## WHAT IS BEING ASKED
When you come to the line with "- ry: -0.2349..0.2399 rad", begin repeating; continue exactly through the final line of the records and include nothing from before.

Content starts

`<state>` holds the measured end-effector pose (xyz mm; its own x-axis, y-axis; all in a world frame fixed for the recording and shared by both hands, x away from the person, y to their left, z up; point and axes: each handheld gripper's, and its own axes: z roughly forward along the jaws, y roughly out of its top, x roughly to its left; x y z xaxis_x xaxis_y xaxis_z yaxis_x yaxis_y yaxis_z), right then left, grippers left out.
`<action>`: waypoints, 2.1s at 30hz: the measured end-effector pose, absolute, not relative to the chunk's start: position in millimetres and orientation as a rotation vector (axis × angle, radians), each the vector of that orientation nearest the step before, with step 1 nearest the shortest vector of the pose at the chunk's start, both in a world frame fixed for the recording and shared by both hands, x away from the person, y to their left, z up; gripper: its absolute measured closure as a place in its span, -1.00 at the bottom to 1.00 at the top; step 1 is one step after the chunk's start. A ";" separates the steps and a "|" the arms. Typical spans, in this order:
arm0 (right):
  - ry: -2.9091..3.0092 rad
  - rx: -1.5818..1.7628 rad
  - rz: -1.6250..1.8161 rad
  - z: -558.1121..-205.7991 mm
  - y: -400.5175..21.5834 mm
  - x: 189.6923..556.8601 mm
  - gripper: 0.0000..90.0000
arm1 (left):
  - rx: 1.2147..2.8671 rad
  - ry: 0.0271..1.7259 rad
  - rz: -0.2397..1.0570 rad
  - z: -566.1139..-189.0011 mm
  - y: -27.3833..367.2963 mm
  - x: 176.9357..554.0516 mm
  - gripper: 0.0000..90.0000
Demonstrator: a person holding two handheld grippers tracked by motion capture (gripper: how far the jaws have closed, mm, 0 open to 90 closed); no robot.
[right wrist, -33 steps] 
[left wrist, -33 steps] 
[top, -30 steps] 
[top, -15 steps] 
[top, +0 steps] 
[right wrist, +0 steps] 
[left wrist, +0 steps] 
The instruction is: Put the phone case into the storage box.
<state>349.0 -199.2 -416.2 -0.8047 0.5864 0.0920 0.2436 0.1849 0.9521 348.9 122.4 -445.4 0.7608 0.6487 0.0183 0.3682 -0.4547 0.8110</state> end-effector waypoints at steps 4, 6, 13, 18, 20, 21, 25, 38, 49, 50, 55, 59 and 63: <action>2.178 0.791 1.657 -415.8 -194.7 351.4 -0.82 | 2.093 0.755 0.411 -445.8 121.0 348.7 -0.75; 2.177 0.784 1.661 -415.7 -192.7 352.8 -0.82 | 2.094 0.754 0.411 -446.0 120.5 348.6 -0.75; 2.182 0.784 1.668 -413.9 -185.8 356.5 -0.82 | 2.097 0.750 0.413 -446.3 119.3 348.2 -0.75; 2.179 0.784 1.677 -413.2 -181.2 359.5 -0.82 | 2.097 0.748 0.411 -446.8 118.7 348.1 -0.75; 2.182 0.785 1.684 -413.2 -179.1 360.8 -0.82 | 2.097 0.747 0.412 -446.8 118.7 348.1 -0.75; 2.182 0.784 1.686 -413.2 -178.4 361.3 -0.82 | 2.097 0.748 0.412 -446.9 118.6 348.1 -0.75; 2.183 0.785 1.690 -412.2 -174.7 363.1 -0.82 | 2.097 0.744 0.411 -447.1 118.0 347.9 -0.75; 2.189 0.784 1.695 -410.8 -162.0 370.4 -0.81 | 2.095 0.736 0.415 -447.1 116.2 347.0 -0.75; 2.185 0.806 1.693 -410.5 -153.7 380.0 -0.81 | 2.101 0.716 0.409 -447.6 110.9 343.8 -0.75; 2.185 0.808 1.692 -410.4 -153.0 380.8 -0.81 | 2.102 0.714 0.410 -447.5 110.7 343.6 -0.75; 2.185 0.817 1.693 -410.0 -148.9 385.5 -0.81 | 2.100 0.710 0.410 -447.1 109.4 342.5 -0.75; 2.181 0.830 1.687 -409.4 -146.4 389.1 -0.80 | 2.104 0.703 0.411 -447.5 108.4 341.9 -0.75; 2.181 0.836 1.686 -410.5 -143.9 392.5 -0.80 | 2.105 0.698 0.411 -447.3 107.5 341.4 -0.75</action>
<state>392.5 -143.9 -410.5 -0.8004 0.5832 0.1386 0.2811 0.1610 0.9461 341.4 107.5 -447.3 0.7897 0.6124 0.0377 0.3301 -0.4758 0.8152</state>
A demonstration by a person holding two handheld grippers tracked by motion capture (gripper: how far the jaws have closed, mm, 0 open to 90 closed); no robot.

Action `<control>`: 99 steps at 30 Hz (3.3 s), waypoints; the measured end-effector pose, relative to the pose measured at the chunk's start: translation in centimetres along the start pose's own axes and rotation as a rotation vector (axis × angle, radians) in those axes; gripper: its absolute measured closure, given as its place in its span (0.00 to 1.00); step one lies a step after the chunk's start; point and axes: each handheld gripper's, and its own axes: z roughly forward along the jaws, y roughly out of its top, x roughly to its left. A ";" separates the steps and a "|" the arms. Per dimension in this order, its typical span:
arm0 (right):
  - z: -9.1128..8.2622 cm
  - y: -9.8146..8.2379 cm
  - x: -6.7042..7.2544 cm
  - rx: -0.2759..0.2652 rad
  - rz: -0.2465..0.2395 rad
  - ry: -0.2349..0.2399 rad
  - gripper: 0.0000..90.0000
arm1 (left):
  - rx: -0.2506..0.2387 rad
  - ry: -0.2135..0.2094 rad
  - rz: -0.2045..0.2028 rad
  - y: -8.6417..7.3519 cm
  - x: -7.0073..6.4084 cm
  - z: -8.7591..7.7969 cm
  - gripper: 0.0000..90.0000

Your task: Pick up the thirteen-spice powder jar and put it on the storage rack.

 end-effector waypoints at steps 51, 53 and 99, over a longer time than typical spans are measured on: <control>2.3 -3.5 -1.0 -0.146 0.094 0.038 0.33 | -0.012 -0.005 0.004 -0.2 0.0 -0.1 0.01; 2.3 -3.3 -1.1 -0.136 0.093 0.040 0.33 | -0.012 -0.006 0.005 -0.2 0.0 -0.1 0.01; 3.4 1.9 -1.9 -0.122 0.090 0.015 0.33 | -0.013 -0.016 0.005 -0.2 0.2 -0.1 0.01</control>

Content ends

## RESULT FOR THIS TASK
  - ry: -0.2349..0.2399 rad
  - gripper: 0.0000..90.0000
arm1 (left):
  - rx: -0.2506..0.2387 rad
  - ry: -0.2135..0.2094 rad
  - rz: -0.2045..0.2028 rad
  - y: -8.6417..7.3519 cm
  - x: -7.0073..6.4084 cm
  - z: -8.7591..7.7969 cm
  - gripper: 0.0000..90.0000

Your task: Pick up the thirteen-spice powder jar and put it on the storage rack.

 end-effector waypoints at steps 51, 53 and 99, over a longer time than typical spans are measured on: <control>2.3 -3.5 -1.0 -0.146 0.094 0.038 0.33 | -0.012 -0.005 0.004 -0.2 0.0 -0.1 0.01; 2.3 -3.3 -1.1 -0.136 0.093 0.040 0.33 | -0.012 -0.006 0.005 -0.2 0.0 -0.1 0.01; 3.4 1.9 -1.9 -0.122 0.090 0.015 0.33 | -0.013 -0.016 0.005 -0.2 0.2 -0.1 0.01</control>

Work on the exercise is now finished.